■ WORK REQUIRED ■
Would you restate the entries below exactly, keeping every line?

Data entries
==============================

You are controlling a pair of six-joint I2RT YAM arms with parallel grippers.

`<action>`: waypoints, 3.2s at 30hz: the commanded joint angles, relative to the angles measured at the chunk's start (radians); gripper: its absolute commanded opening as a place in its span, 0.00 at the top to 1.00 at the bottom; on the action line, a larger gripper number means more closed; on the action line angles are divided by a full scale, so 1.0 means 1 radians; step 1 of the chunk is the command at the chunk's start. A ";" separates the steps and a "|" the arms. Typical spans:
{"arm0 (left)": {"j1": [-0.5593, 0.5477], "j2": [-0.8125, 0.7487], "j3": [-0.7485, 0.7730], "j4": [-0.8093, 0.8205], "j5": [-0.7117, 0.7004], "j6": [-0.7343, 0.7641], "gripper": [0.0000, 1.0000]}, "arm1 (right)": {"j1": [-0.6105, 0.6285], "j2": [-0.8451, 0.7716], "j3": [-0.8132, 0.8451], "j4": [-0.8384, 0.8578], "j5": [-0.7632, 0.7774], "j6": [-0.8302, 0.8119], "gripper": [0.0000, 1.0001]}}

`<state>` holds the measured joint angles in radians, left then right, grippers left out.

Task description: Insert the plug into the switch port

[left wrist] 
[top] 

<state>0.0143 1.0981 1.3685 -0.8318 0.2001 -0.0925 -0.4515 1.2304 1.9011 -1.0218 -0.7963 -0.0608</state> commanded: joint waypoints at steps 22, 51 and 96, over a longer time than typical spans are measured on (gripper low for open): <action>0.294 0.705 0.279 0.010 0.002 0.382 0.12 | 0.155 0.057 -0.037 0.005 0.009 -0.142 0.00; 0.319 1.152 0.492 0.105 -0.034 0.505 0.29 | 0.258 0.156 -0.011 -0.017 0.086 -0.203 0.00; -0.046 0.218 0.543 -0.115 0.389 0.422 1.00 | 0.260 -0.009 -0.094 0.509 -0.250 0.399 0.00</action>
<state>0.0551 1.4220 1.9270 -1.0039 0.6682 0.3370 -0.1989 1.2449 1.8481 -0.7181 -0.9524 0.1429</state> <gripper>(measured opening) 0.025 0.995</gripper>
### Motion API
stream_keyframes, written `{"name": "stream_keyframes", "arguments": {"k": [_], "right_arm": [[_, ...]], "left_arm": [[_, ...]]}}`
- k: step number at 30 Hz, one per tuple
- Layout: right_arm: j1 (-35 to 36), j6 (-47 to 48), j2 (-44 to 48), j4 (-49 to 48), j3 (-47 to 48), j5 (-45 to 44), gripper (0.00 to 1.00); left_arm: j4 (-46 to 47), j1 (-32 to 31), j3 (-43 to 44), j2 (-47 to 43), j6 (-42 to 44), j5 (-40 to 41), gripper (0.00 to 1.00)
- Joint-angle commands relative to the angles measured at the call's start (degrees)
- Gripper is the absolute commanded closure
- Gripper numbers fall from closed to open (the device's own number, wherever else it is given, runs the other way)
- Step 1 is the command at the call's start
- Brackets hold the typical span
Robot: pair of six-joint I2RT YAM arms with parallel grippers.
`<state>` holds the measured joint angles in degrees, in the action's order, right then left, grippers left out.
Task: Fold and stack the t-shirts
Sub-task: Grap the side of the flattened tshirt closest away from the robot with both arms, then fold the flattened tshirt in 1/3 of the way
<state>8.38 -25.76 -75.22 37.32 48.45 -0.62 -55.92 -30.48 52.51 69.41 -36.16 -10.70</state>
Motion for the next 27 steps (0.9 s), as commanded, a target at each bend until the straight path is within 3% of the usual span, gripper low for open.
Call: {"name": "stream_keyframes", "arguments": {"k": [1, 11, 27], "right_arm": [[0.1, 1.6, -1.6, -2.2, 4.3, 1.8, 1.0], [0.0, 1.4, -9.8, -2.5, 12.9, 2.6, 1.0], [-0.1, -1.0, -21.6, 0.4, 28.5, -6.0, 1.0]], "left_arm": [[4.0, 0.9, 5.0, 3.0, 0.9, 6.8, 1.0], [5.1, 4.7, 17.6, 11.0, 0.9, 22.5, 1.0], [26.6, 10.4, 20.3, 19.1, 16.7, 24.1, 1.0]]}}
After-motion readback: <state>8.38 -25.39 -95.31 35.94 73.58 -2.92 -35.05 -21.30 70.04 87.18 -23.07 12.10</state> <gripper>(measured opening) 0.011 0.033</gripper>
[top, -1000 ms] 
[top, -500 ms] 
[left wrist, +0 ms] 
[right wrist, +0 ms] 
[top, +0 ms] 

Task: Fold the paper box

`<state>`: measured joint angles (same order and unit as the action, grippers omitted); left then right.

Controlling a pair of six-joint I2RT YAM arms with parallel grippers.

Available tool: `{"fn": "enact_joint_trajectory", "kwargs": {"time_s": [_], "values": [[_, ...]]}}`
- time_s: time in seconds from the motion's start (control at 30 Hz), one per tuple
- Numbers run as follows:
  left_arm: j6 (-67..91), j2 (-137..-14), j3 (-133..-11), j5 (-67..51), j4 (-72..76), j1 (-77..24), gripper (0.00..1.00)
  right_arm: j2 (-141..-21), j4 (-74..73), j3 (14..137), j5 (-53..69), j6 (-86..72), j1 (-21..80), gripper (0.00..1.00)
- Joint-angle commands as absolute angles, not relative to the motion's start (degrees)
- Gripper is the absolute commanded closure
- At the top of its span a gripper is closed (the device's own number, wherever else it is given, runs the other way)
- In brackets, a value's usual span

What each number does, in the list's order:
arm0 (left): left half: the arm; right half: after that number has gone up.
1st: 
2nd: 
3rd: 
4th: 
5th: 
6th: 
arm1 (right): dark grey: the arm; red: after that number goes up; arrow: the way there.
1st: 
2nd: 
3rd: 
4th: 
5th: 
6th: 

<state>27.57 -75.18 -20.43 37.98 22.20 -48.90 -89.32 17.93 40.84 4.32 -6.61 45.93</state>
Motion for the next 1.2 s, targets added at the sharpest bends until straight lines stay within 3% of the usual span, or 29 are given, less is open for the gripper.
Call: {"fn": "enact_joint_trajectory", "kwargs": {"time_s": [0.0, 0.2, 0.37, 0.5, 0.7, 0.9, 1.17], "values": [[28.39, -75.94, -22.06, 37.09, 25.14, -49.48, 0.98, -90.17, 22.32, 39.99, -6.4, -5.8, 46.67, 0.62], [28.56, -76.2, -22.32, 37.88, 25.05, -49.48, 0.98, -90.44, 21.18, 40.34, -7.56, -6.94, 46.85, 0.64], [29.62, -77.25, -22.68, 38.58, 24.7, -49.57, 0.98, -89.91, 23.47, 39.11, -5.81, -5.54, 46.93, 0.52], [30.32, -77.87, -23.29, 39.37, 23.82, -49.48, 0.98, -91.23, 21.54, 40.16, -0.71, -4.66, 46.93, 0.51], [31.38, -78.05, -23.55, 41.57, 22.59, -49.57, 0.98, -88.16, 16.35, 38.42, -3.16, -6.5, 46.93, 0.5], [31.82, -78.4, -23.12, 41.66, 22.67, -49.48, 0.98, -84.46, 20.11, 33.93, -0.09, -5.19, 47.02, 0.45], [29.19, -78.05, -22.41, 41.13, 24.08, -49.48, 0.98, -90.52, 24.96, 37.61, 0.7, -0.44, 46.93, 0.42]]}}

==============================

■ OUTPUT BELOW ■
You are controlling a pair of six-joint I2RT YAM arms with parallel grippers.

`<action>`: waypoints, 3.2s at 30hz: the commanded joint angles, relative to the angles measured at the chunk's start (radians); gripper: its absolute commanded opening as a place in its span, 0.00 at the top to 1.00 at the bottom; on the action line, a larger gripper number means more closed; on the action line angles are divided by a full scale, so 1.0 means 1 radians; step 1 of the chunk is the command at the chunk's start. A ";" separates the steps and a "|" the arms. Typical spans:
{"arm0 (left)": {"j1": [-0.5593, 0.5477], "j2": [-0.8125, 0.7487], "j3": [-0.7485, 0.7730], "j4": [-0.8093, 0.8205], "j5": [-0.7117, 0.7004], "j6": [-0.7343, 0.7641], "gripper": [0.0000, 1.0000]}, "arm1 (right)": {"j1": [-0.6105, 0.6285], "j2": [-0.8451, 0.7716], "j3": [-0.8132, 0.8451], "j4": [-0.8384, 0.8578], "j5": [-0.7632, 0.7774], "j6": [-0.8302, 0.8119], "gripper": [0.0000, 1.0001]}}

`<state>` holds the measured joint angles in radians, left then right, grippers left out.

Task description: Insert the plug into the switch port

[left wrist] 
[top] 

<state>0.0143 1.0981 1.3685 -0.8318 0.2001 -0.0925 -0.4515 1.2304 1.9011 -1.0218 -0.7963 -0.0608</state> commanded: joint waypoints at steps 22, 51 and 96, over a longer time than typical spans are measured on (gripper low for open): <action>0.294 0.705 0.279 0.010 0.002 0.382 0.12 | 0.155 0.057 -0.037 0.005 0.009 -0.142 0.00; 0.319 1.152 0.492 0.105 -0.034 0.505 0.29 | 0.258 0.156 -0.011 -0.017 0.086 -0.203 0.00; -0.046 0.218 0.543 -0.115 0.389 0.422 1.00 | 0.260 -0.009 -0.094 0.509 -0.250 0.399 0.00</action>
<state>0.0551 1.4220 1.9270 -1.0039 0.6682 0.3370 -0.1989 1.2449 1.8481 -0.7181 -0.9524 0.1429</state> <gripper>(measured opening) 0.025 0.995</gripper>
### Motion API
stream_keyframes, written `{"name": "stream_keyframes", "arguments": {"k": [_], "right_arm": [[_, ...]], "left_arm": [[_, ...]]}}`
- k: step number at 30 Hz, one per tuple
- Layout: right_arm: j1 (-35 to 36), j6 (-47 to 48), j2 (-44 to 48), j4 (-49 to 48), j3 (-47 to 48), j5 (-45 to 44), gripper (0.00 to 1.00); left_arm: j4 (-46 to 47), j1 (-32 to 31), j3 (-43 to 44), j2 (-47 to 43), j6 (-42 to 44), j5 (-40 to 41), gripper (0.00 to 1.00)
- Joint-angle commands relative to the angles measured at the call's start (degrees)
- Gripper is the absolute commanded closure
- Gripper numbers fall from closed to open (the device's own number, wherever else it is given, runs the other way)
- Step 1 is the command at the call's start
- Brackets hold the typical span
Robot: pair of six-joint I2RT YAM arms with parallel grippers.
`<state>` holds the measured joint angles in degrees, in the action's order, right then left, grippers left out.
Task: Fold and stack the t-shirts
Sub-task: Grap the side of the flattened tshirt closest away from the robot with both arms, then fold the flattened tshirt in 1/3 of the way
<state>8.38 -25.76 -75.22 37.32 48.45 -0.62 -55.92 -30.48 52.51 69.41 -36.16 -10.70</state>
Motion for the next 27 steps (0.9 s), as commanded, a target at each bend until the straight path is within 3% of the usual span, gripper low for open.
Call: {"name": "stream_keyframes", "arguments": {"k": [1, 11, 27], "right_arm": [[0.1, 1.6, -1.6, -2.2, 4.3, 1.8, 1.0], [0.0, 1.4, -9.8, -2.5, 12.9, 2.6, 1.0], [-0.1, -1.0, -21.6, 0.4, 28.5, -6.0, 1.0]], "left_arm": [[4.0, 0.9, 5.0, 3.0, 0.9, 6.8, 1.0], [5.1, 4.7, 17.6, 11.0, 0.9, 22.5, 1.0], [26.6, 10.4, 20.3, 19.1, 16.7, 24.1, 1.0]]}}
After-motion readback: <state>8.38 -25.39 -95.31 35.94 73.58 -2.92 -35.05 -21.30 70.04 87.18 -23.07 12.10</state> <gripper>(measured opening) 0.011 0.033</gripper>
[top, -1000 ms] 
[top, -500 ms] 
[left wrist, +0 ms] 
[right wrist, +0 ms] 
[top, +0 ms] 

Task: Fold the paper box

`<state>`: measured joint angles (same order and unit as the action, grippers omitted); left then right.

Controlling a pair of six-joint I2RT YAM arms with parallel grippers.

Available tool: `{"fn": "enact_joint_trajectory", "kwargs": {"time_s": [_], "values": [[_, ...]]}}`
- time_s: time in seconds from the motion's start (control at 30 Hz), one per tuple
- Numbers run as follows:
  left_arm: j6 (-67..91), j2 (-137..-14), j3 (-133..-11), j5 (-67..51), j4 (-72..76), j1 (-77..24), gripper (0.00..1.00)
  right_arm: j2 (-141..-21), j4 (-74..73), j3 (14..137), j5 (-53..69), j6 (-86..72), j1 (-21..80), gripper (0.00..1.00)
- Joint-angle commands as absolute angles, not relative to the motion's start (degrees)
- Gripper is the absolute commanded closure
- At the top of its span a gripper is closed (the device's own number, wherever else it is given, runs the other way)
- In brackets, a value's usual span

What each number does, in the list's order:
arm0 (left): left half: the arm; right half: after that number has gone up.
1st: 
2nd: 
3rd: 
4th: 
5th: 
6th: 
arm1 (right): dark grey: the arm; red: after that number goes up; arrow: the way there.
1st: 
2nd: 
3rd: 
4th: 
5th: 
6th: 

<state>27.57 -75.18 -20.43 37.98 22.20 -48.90 -89.32 17.93 40.84 4.32 -6.61 45.93</state>
Motion for the next 1.2 s, targets added at the sharpest bends until straight lines stay within 3% of the usual span, or 29 are given, less is open for the gripper.
Call: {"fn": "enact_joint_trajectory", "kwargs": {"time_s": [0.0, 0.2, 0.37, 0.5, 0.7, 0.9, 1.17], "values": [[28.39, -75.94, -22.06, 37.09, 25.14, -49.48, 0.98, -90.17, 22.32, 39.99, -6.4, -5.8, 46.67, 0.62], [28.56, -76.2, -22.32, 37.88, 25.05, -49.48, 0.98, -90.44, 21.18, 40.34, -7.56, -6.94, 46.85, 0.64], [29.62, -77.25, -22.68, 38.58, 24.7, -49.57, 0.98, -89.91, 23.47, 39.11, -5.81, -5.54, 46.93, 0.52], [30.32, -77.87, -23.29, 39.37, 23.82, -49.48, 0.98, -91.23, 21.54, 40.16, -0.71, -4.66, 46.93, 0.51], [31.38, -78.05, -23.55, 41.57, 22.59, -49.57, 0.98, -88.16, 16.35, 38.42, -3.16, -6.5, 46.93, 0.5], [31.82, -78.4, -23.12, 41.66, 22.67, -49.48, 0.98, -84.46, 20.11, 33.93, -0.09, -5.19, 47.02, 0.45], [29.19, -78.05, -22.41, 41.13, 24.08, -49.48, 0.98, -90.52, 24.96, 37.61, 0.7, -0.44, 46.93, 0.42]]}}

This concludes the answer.